Treat the line containing "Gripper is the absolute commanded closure" as the last one, and return every line exactly from the first line of the material below up to it.

BEGIN RAW DATA

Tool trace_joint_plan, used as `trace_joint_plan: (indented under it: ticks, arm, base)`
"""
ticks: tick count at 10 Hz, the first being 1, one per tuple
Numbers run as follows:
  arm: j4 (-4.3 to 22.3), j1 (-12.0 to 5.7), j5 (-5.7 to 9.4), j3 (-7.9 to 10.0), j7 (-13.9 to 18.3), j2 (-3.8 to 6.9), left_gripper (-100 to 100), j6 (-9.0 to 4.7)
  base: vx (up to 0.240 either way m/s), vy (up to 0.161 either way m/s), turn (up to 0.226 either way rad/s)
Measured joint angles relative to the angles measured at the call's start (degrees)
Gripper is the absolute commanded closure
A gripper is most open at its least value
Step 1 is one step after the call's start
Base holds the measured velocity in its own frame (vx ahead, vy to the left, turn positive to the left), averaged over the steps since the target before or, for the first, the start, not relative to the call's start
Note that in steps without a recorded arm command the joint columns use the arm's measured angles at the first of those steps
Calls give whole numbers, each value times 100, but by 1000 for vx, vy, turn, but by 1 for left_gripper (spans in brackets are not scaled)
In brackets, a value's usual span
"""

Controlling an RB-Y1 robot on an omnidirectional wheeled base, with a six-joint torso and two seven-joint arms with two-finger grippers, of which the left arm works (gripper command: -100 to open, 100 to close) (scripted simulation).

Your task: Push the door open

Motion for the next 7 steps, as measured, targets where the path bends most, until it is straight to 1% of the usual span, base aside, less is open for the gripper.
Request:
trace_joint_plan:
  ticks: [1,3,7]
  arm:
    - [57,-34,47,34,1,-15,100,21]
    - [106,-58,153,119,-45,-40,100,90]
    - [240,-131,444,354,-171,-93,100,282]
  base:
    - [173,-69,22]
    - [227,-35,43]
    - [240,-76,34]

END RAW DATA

* [RESULT]
Tool trace_joint_plan, used as `trace_joint_plan: (indented under it: ticks, arm, base)`
"""
ticks: tick count at 10 Hz, the first being 1, one per tuple
Numbers run as follows:
  arm: j4 (-4.3 to 22.3), j1 (-12.0 to 5.7), j5 (-5.7 to 9.4), j3 (-7.9 to 10.0), j7 (-13.9 to 18.3), j2 (-3.8 to 6.9), left_gripper (-100 to 100), j6 (-9.0 to 4.7)
  base: vx (up to 0.240 either way m/s), vy (up to 0.161 either way m/s), turn (up to 0.226 either way rad/s)
Measured joint angles relative to the angles measured at the call's start (degrees)
Gripper is the absolute commanded closure

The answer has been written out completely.